Chromatography

Is Depression Genetic?

May 10 2018 Read 1026 Times

For some people, severe cases of the blues are usually triggered by environmental factors like difficult breakups, ongoing stress or the death of a loved one. For others, depression is impossible to shake. There's plenty of proof suggesting that mental illness is caused by chemical imbalances in the brain, and now a new study has revealed that chronic depression is linked to a huge 44 genomic variants.

Scientists discover 44 genomic links

The findings come from a new meta-analysis evaluating more than 135,000 people suffering from major depression. After factoring in over 344,000 controls, researchers identified 44 genomic variants, also known as loci, that are statistically linked to depression.
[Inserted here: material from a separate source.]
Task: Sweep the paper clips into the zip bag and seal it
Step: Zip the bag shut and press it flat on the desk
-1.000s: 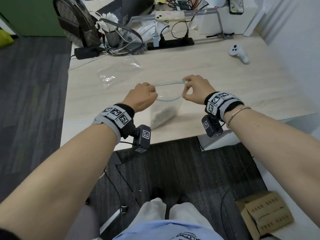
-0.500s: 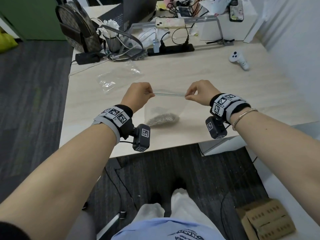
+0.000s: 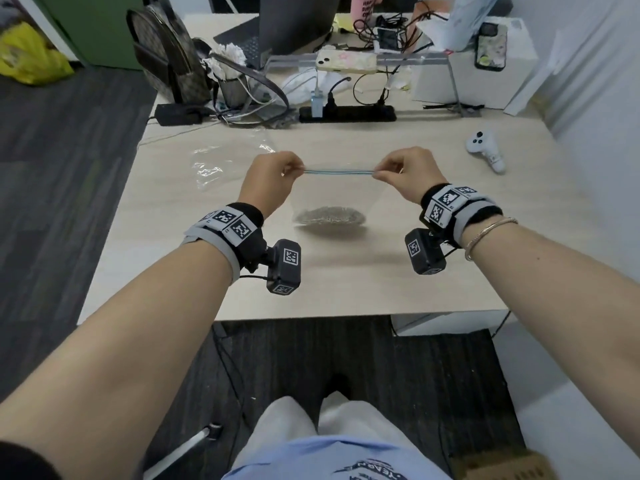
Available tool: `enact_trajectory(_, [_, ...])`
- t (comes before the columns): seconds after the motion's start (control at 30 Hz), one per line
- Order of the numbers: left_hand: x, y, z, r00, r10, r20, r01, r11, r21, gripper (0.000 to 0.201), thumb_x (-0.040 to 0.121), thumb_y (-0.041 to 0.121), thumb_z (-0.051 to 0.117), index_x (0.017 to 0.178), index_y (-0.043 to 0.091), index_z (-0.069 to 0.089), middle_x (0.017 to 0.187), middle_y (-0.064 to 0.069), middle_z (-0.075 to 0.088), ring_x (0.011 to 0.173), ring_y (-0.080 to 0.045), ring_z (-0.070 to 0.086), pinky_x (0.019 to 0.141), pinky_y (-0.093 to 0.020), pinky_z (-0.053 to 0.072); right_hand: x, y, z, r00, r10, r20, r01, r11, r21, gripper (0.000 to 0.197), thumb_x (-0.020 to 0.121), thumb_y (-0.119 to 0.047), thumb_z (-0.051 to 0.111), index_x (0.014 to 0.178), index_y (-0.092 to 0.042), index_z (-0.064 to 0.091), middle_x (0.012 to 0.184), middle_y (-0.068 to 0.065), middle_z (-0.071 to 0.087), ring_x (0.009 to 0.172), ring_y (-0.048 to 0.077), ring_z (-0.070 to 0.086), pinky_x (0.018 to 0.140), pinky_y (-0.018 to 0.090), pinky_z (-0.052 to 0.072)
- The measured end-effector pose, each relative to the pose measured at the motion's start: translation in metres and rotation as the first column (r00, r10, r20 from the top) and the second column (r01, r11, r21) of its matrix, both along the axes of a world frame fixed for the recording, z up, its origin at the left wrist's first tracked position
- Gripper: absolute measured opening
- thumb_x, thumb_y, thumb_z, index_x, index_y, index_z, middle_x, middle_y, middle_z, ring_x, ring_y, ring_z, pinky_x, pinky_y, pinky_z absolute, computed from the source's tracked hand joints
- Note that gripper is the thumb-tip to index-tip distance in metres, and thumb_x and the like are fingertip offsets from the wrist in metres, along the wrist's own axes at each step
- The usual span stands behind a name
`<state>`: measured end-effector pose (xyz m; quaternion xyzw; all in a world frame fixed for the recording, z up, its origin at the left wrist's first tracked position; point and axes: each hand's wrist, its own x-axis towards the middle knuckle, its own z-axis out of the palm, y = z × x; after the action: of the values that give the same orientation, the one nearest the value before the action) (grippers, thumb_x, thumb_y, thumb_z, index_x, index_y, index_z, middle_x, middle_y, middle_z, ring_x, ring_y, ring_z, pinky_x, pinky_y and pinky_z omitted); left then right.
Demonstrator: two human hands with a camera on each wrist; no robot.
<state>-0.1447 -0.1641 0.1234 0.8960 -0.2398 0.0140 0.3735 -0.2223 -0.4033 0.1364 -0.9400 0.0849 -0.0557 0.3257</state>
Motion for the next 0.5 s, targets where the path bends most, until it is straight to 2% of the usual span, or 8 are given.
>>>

While 14 had been identified in previous studies, 30 were classed as new discoveries. Furthermore, the study identified an additional 153 significant genes and confirmed that cases of major depression share six loci that are also associated with schizophrenia.

A breakthrough for treatment and prevention

The results were published in the journal Nature Genetics and drew on research gathered from over 200 scientists working within the Psychiatric Genomics Consortium. Patrick F. Sullivan, co-leader of the project hails the study as game changing.

"Figuring out the genetic basis of major depression has been really hard. A huge number of researchers across the world collaborated to make this paper, and we now have a deeper look than ever before into the basis of this awful and impairing human malady," he explains. "With more work, we should be able to develop tools important for treatment and even prevention of major depression."

Naomi Wray, another of the study's co-leaders asserts that while all humans carry genetic variants for depression, those with a higher burden are more susceptible to suffering from chronic mental illness. "We know that many life experiences also contribute to risk of depression, but identifying the genetic factors opens new doors for research into the biological drivers," she says.

Homing in on biological clues

As well as reaffirming the value of large-scale mental illness research collaborations, the study also confirms that psychiatric conditions have genetic roots. When it comes to tackling mental illness such studies could unveil invaluable biological clues that could be used to develop new, more effective treatments. Chronic depression is one of the most serious public health problems on the planet and despite decades of research treatment options are limited.